Ricardo Salgado O caso motivou a abertura de um RERT, um programa de repatriamento de capitais que funciona como uma espécie de amnistia fiscal: quem declarar o dinheiro que detém no estrangeiro livra-se de ser arguido por fraude fiscal. Ricardo Salgado, presidente do BES que chegou a ser ouvido no DCIAP, foi um dos beneficiários.

Medina Carreira O fiscalista chegou a ser dado como suspeito depois de, a 6 de Dezembro, ter sido alvo de buscas  porque o seu nome constava da lista apreendida a  Francisco Canas, o cambista que fazia circular o dinheiro, também arguido no Monte Branco. Nada foi encontrado, pelo que os investigadores suspeitam que, afinal, Medina Carreira era um nome de código.

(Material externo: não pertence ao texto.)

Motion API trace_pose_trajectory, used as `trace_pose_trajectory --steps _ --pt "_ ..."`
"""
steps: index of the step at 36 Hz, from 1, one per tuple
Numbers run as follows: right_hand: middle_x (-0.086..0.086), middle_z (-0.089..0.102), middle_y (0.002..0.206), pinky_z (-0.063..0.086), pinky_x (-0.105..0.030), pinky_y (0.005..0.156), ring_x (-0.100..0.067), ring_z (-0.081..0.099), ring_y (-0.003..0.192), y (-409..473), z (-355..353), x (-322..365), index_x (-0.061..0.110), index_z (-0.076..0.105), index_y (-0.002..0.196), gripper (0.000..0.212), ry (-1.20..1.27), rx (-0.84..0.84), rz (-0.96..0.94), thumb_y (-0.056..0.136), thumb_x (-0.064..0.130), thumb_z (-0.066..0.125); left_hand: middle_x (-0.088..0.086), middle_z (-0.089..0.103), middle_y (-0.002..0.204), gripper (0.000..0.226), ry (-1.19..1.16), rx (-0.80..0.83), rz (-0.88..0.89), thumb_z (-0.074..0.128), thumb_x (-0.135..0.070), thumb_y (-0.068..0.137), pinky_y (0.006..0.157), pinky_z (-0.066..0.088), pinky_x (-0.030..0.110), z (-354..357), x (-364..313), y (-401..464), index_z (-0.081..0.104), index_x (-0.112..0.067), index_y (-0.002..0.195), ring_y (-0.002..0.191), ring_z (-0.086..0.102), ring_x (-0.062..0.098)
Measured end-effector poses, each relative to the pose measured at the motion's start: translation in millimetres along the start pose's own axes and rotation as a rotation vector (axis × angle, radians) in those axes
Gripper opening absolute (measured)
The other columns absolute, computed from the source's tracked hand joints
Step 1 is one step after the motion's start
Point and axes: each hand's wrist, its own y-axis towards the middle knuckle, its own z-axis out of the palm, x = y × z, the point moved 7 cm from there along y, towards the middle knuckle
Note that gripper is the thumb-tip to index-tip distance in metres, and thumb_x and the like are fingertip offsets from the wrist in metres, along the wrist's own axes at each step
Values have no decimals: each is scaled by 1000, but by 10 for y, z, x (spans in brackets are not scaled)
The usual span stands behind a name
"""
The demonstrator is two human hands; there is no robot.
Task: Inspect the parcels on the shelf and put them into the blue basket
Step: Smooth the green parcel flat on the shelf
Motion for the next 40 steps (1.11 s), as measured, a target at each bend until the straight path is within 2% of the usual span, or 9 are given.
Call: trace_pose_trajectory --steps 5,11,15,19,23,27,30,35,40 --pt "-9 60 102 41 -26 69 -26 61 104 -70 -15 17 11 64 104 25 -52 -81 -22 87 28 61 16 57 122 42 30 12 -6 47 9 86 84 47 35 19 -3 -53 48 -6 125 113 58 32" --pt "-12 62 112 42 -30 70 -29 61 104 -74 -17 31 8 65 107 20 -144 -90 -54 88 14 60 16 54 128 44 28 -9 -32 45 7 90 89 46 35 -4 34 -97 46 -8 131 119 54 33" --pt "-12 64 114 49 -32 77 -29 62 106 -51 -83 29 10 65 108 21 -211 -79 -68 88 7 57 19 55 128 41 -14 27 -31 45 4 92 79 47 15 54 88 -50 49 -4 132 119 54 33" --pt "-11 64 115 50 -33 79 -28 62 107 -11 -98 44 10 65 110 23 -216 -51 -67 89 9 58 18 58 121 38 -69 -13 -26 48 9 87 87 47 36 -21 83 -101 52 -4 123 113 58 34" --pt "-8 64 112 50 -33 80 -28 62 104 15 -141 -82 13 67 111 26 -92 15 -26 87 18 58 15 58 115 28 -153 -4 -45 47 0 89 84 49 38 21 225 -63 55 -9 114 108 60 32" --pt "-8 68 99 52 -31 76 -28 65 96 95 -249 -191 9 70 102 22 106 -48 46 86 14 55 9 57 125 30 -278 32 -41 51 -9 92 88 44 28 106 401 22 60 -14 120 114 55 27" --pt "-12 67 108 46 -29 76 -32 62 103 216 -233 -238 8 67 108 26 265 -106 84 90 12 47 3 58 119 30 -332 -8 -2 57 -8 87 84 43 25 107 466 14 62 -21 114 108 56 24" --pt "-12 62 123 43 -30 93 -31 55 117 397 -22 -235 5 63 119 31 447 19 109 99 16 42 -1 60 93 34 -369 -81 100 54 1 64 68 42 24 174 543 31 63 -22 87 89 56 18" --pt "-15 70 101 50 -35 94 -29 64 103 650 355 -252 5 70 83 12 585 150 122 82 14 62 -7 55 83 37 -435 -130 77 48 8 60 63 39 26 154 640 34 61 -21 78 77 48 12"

Outros clientes Em Abril, o “Expresso” divulgou uma lista de clientes de Zé das Medalhas, o comerciante da baixa lisboeta que faria circular o dinheiro e começa hoje a ser julgado com Duarte Lima no caso BPN. No topo da lista está José Carlos Gonçalves, empresário de Alenquer, o ex-presidente do Benfica Manuel Vilarinho, que terá colocado 422 mil euros na Suíça. E, claro, Duarte Lima.